How Much Do Your Bad Life Decisions Cost You in Years?
A new study demonstrated that a healthy diet and regular exercise do not, on their own, prevent future health problems. Both steps must be completed concurrently.
According to the findings of a recent study, healthy eating and exercise on their own are not sufficient to stave against chronic disease. You can't outrun the toll that a poor diet takes on your body, and eating well won't protect you from disease all by itself, despite what most people believe.
Most individuals know that maintaining a healthy diet and exercise routine are essential components of overall health. However, a comprehensive study published this week in the British Journal of Sports Medicine reveals that going to the gym won't negate the effects of eating foods high in fat and that taking large amounts of kale won't eliminate the adverse effects of being sedentary.
"Sensationalized headlines and misleading advertisement for exercise regimens to lure consumers into the idea of working out to eat whatever they want have fueled circulation of the myth about 'exercise outrunning a bad diet," the authors wrote. "Sensationalized headlines and misleading advertisement for exercise regimens to lure consumers into the idea of 'working out to eat whatever they want."
This idea has been supported by previous research conducted on animals and a few studies conducted on humans. It suggests that, at the very least, in the short term, vigorous exercise may be able to reverse the consequences of overeating.
Therefore, a group of researchers from all over the world examined the data from nearly 350,000 participants collected from the UK Biobank, a massive medical database containing health information from people living all over the United Kingdom, and followed up over a period of ten years. The participants in the study had a median age of 57 and were all in good health at the beginning of the research. This means that none of them had been diagnosed with diseases such as cardiovascular disease, cancer, or chronic pain.
The experts classified people's diets according to quality based on their responses to self-reporting questionnaires. For instance, high-quality diets consist of consuming at least 4.5 cups of fruit and vegetables per day, two or more servings of fish per week, less than two meals of processed meats per week, and no more than five dishes of red meat per week. According to Melody Ding, the study's primary author, and an associate professor at the University of Sydney, the research did not measure foods considered indulgent, such as sweets or carbonated beverages.
The researchers also measured activity levels by using the responses from another questionnaire. This questionnaire inquired about the total minutes participants spent walking and engaging in moderate physical activity, such as carrying light loads or biking at a steady pace, and vigorous physical activity lasting more than 10 minutes. According to the authors, this was the first study of its kind to investigate the relationship between food and exercise and overall mortality and specific fatal conditions like cancer.
Overall, physical activity levels were associated with lower mortality risk. People who engaged in higher levels of physical activity and consumed foods of higher quality had the lowest chance of death, which should not come as a surprise. Those who regularly engage in strenuous exercise — the kind that makes you break a sweat — had a significantly lower risk of cardiovascular disease mortality, which was connected with a lower mortality risk overall. Additionally, even as little as ten to seventy-five minutes each week made an effect.
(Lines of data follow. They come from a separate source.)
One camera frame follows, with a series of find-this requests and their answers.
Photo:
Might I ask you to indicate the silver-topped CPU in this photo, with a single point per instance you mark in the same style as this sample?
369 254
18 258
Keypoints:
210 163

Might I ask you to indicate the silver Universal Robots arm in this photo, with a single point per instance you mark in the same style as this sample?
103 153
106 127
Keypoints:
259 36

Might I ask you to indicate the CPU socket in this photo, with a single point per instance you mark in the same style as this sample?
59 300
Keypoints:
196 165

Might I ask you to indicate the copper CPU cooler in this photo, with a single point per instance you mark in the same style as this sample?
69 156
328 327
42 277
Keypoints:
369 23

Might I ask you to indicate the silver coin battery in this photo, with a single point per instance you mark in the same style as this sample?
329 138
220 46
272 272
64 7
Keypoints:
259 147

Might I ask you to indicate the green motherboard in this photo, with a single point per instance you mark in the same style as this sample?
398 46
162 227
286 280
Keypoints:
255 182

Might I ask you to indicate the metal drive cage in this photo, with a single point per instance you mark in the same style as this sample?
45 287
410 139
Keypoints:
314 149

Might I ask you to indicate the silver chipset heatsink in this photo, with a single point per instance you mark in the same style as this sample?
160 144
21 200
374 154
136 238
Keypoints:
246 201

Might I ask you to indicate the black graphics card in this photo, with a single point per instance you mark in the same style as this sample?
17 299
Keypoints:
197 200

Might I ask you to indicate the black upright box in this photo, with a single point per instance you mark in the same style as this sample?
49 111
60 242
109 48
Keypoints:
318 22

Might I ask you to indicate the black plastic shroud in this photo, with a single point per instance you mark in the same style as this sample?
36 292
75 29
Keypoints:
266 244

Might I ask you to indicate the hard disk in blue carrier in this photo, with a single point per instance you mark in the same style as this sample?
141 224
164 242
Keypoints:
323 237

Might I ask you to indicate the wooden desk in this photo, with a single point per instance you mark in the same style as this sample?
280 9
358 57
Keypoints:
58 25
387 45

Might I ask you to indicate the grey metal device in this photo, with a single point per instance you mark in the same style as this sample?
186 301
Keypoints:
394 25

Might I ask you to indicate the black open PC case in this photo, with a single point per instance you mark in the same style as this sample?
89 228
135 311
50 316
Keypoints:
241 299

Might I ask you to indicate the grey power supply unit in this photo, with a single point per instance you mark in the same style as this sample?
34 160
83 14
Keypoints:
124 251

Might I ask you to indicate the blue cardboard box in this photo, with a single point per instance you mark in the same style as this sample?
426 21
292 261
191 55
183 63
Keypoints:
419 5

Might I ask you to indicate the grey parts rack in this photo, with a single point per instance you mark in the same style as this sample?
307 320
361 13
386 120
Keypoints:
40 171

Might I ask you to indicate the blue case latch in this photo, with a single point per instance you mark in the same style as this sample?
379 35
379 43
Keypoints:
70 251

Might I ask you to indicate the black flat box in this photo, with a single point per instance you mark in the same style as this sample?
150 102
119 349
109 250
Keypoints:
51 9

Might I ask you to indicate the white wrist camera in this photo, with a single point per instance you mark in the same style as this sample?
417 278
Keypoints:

"Physical activity is crucial," Dr. Ding emphasized, "regardless of your diet."
And regardless of how much you exercise, maintaining a healthy diet is essential.
According to Salvador Portugal, an expert on sports health and assistant professor in the Department of Rehabilitation Medicine at NYU Langone Health, who was not involved in the study but did comment on its findings, "any quantity of activity is protective." However, he said you couldn't rely exclusively on your workouts to keep your health in check.
According to Dr. Tamanna Singh, co-director of the Sports Cardiology Center at Cleveland Clinic, who was not involved in the study, these findings support what many practicing physicians have observed in their professional lives.
For instance, she mentioned that there are numerous aspects of one's cardiovascular health and that "optimizing one thing is not necessarily going to improve your cardiovascular risk."
She said patients who self-identify as amateur or professional athletes and are astonished when they have cardiovascular problems, without considering their nutrition, are among the patients she treats at her clinic. "Quite frequently, somebody will approach me after the event and say, 'I work out a lot. I don't understand why I had a heart attack."
On the other hand, those in the study who did not engage in any kind of consistent physical activity had much poorer outcomes, even when they consumed the healthiest diets. According to Dr. Singh, this does not imply that individuals should refrain from rewarding themselves after completing an exercise.
"If you are intentional about what you put into your body and intentional with how you move your body, you are doing enough" is a statement that can be paraphrased as "if you are doing enough."
According to Dr. Ding, the research emphasizes the significance of seeing diet and exercise as components of holistic health rather than calculating the number of kilometers that can "balance out" the effects of eating a cookie.
She stated that "burning calories" was not the sole purpose of the activity. "We need to change our mindset about that."